■ **Task requirements**: Print only the lines below from the one with "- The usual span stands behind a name" to the one with "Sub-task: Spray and", both included, exactly as they stand. Leave pictures out.

--- Material provided ---

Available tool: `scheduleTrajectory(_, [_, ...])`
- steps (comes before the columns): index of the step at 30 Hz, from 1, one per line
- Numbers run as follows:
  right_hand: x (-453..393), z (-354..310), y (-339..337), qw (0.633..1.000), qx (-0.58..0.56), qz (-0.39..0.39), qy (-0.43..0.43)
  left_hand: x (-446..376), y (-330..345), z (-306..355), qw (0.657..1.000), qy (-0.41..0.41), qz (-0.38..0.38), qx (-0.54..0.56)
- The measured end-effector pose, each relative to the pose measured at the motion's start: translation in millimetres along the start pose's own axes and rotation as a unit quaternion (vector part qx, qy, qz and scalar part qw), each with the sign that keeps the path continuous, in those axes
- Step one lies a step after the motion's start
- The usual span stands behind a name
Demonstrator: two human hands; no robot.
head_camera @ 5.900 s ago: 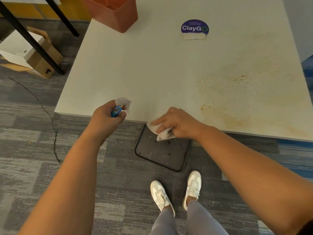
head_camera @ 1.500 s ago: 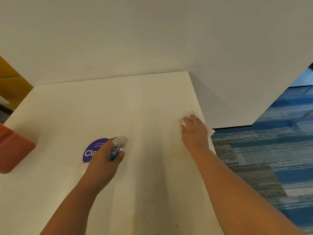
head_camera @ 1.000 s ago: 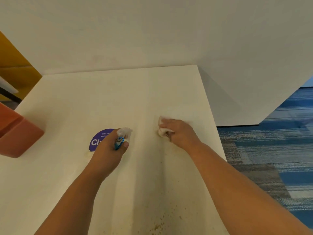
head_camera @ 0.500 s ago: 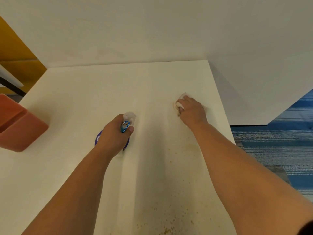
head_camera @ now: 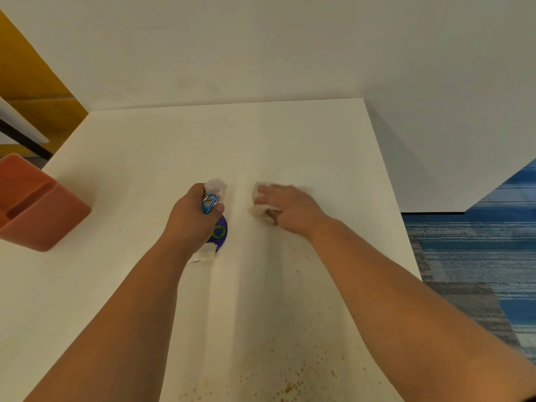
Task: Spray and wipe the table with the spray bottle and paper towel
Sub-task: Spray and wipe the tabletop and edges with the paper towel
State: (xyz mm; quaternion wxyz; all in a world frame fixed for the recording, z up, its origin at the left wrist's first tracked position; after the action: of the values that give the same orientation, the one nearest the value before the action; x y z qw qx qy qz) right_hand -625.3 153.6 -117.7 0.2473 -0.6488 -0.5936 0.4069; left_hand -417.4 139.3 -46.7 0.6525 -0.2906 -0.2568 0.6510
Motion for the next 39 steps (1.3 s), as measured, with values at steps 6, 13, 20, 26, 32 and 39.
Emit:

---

■ **Answer to this problem**:
- The usual span stands behind a name
Demonstrator: two human hands; no robot.
head_camera @ 5.900 s ago: 
head_camera @ 1.500 s ago: 
head_camera @ 1.000 s ago: 
head_camera @ 0.500 s ago: 
head_camera @ now: 
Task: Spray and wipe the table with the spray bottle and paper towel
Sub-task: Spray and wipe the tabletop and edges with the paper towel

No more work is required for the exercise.